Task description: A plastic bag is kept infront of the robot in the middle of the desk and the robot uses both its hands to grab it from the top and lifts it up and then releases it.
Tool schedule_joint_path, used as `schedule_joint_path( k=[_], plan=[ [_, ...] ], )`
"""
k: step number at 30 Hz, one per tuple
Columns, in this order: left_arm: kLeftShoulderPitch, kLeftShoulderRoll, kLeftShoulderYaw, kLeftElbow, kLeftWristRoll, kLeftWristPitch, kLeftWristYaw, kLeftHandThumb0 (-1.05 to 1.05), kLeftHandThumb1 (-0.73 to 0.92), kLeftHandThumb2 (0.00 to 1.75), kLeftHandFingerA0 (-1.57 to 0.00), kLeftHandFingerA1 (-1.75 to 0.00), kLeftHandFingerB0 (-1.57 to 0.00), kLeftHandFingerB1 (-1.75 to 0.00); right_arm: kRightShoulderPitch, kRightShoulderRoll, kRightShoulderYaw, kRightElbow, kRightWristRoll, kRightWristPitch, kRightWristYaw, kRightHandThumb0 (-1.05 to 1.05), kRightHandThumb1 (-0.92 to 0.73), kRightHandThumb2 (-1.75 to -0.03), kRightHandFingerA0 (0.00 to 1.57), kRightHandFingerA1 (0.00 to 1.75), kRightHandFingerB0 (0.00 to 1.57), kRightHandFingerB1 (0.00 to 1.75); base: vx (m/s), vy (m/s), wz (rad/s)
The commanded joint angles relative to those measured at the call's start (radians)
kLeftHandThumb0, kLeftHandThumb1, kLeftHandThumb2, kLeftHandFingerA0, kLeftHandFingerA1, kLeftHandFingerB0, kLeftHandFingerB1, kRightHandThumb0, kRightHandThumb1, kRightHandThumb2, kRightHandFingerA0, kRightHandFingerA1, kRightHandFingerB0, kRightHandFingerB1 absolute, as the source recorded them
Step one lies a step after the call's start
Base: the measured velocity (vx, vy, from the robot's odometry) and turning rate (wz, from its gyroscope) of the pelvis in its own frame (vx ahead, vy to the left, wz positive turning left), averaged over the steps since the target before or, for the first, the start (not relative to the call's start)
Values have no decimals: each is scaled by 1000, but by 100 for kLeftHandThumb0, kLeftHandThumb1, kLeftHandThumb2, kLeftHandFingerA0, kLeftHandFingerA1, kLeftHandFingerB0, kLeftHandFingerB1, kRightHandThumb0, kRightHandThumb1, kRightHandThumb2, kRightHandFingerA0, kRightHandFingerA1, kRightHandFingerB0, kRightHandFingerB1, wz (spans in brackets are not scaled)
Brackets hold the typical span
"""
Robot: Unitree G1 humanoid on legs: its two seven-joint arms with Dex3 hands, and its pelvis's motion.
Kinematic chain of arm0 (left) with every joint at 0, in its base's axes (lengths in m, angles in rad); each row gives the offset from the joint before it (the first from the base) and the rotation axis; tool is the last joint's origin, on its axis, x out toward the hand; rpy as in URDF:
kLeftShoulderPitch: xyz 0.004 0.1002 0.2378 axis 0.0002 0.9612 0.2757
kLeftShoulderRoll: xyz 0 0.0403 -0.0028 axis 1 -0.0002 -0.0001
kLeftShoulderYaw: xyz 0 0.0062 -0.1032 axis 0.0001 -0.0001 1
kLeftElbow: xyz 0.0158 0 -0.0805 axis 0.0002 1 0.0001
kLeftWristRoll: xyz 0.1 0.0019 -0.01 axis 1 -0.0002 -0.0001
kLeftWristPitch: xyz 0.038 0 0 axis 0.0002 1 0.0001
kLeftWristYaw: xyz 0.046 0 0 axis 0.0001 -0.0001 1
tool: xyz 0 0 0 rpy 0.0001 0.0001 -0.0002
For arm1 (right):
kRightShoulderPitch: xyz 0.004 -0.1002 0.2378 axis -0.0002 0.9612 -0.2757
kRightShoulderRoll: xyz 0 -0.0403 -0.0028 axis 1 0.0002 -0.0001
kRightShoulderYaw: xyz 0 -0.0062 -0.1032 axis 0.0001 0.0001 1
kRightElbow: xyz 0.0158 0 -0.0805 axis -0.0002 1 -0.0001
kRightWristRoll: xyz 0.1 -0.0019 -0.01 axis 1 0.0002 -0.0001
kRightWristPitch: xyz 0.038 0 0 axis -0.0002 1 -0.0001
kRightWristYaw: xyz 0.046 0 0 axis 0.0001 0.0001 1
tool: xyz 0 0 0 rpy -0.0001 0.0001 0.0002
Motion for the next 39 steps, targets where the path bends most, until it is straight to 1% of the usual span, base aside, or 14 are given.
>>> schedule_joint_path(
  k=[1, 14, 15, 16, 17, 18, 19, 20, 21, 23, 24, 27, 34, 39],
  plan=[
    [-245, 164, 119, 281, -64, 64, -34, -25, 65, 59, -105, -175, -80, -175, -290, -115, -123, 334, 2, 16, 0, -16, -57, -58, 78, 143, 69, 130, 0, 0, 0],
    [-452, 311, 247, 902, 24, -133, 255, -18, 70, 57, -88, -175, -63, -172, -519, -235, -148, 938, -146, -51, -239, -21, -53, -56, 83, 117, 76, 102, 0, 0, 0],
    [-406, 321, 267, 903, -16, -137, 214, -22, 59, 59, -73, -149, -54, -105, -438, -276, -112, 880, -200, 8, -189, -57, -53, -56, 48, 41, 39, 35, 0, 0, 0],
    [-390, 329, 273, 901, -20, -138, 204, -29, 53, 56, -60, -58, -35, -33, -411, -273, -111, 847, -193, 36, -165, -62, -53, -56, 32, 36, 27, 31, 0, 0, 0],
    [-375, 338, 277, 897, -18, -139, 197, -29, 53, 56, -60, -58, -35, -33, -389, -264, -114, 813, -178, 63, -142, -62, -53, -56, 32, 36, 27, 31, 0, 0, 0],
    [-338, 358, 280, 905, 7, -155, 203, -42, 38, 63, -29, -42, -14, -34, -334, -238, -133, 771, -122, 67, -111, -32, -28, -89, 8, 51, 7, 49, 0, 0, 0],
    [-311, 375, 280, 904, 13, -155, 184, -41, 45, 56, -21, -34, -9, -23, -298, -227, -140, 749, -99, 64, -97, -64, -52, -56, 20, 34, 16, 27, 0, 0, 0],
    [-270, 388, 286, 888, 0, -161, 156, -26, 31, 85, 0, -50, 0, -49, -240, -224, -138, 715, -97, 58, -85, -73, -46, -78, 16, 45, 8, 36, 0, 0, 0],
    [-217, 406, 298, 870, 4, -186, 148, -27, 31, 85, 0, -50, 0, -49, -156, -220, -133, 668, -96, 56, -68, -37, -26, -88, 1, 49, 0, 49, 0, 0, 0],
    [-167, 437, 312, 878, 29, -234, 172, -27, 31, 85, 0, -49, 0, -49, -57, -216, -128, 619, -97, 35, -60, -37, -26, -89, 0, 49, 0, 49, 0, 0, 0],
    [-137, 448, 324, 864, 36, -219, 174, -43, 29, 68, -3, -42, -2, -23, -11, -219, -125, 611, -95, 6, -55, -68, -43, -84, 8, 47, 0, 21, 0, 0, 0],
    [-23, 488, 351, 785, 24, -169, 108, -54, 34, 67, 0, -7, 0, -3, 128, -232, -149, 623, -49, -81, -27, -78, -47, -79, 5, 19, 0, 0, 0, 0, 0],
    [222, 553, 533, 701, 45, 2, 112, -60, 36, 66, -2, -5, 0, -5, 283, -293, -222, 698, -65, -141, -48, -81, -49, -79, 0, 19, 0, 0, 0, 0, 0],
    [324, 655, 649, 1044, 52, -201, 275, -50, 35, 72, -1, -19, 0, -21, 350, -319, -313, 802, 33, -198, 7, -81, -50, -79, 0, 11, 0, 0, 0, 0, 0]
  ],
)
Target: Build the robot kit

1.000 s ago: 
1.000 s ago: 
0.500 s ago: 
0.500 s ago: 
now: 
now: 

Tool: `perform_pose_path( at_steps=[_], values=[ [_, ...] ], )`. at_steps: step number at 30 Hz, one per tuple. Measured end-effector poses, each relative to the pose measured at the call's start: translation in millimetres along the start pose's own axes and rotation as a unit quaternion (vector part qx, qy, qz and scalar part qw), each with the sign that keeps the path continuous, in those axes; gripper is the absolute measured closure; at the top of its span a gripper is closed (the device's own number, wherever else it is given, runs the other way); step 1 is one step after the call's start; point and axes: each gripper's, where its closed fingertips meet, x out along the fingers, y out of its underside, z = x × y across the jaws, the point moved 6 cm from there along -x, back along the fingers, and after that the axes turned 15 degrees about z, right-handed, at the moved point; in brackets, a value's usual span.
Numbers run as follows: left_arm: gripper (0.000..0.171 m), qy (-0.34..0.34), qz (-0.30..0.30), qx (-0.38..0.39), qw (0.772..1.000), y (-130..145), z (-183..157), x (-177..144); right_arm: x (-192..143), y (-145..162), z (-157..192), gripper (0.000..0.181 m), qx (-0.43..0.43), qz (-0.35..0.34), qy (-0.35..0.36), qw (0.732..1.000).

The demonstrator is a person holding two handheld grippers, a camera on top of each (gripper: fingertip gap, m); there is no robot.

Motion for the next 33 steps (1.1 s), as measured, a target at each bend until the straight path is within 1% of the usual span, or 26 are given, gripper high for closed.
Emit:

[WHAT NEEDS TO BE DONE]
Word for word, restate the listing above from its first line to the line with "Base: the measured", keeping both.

[WORKED SOLUTION]
Task description: A plastic bag is kept infront of the robot in the middle of the desk and the robot uses both its hands to grab it from the top and lifts it up and then releases it.
Tool schedule_joint_path, used as `schedule_joint_path( k=[_], plan=[ [_, ...] ], )`
"""
k: step number at 30 Hz, one per tuple
Columns, in this order: left_arm: kLeftShoulderPitch, kLeftShoulderRoll, kLeftShoulderYaw, kLeftElbow, kLeftWristRoll, kLeftWristPitch, kLeftWristYaw, kLeftHandThumb0 (-1.05 to 1.05), kLeftHandThumb1 (-0.73 to 0.92), kLeftHandThumb2 (0.00 to 1.75), kLeftHandFingerA0 (-1.57 to 0.00), kLeftHandFingerA1 (-1.75 to 0.00), kLeftHandFingerB0 (-1.57 to 0.00), kLeftHandFingerB1 (-1.75 to 0.00); right_arm: kRightShoulderPitch, kRightShoulderRoll, kRightShoulderYaw, kRightElbow, kRightWristRoll, kRightWristPitch, kRightWristYaw, kRightHandThumb0 (-1.05 to 1.05), kRightHandThumb1 (-0.92 to 0.73), kRightHandThumb2 (-1.75 to -0.03), kRightHandFingerA0 (0.00 to 1.57), kRightHandFingerA1 (0.00 to 1.75), kRightHandFingerB0 (0.00 to 1.57), kRightHandFingerB1 (0.00 to 1.75); base: vx (m/s), vy (m/s), wz (rad/s)
The commanded joint angles relative to those measured at the call's start (radians)
kLeftHandThumb0, kLeftHandThumb1, kLeftHandThumb2, kLeftHandFingerA0, kLeftHandFingerA1, kLeftHandFingerB0, kLeftHandFingerB1, kRightHandThumb0, kRightHandThumb1, kRightHandThumb2, kRightHandFingerA0, kRightHandFingerA1, kRightHandFingerB0, kRightHandFingerB1 absolute, as the source recorded them
Step one lies a step after the call's start
Base: the measured velocity (vx, vy, from the robot's odometry) and turning rate (wz, from its gyroscope) of the pelvis in its own frame (vx ahead, vy to the left, wz positive turning left), averaged over the steps since the target before or, for the first, the start (not relative to the call's start)

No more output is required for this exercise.